## The task
Below is a listing to transcribe in full and exactly; keep the pictures out.

## Raw data
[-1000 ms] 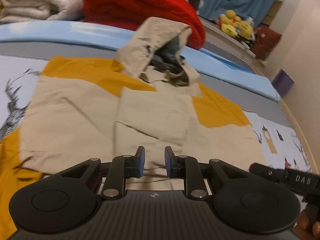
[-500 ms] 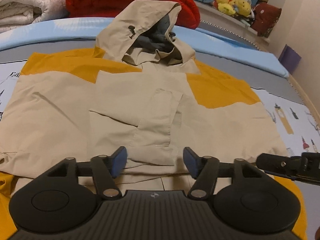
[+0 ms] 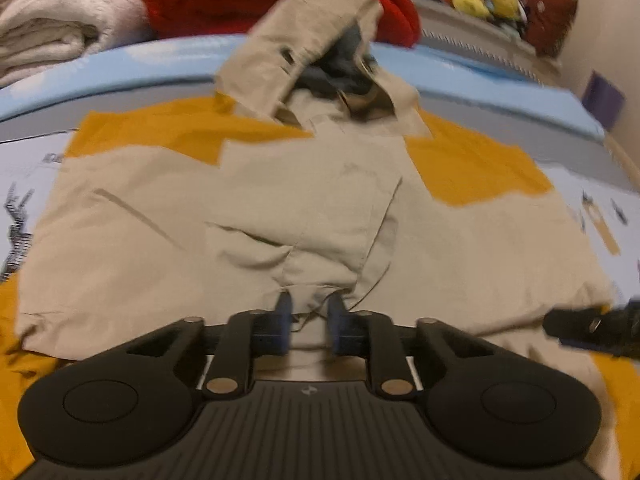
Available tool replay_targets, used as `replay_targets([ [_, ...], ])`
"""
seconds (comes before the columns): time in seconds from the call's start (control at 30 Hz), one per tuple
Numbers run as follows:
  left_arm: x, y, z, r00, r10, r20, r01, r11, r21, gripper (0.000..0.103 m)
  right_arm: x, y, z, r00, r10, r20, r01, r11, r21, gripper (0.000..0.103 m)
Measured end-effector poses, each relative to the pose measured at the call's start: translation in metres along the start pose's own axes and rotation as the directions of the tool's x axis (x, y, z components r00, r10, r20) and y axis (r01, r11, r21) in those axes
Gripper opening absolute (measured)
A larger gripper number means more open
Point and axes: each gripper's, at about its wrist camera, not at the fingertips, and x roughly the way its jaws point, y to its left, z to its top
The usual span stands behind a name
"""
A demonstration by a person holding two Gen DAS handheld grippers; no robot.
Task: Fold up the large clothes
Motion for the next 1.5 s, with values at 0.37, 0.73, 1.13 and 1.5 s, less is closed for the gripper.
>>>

## Your solution
[-1000 ms] 
[-500 ms] 
[+0 ms] 
Available tool replay_targets, used as `replay_targets([ [_, ...], ])`
"""
seconds (comes before the columns): time in seconds from the call's start (control at 30 Hz), one per tuple
Numbers run as follows:
  left_arm: x, y, z, r00, r10, r20, r01, r11, r21, gripper (0.000..0.103 m)
  right_arm: x, y, z, r00, r10, r20, r01, r11, r21, gripper (0.000..0.103 m)
Measured end-effector poses, each relative to the pose measured at the call's start: translation in metres along the start pose's own axes and rotation as the directions of the tool's x axis (x, y, z components r00, r10, r20) and y axis (r01, r11, r21) in those axes
Gripper opening absolute (measured)
A larger gripper number means more open
Point and axes: each gripper's, at about its wrist camera, not at the fingertips, and x roughly the way its jaws point, y to its left, z to its top
The usual span stands behind a name
"""
A demonstration by a person holding two Gen DAS handheld grippers; no robot.
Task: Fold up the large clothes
Motion for the next 1.5 s, with values at 0.37, 0.73, 1.13 and 1.5 s, less is closed for the gripper.
>>>

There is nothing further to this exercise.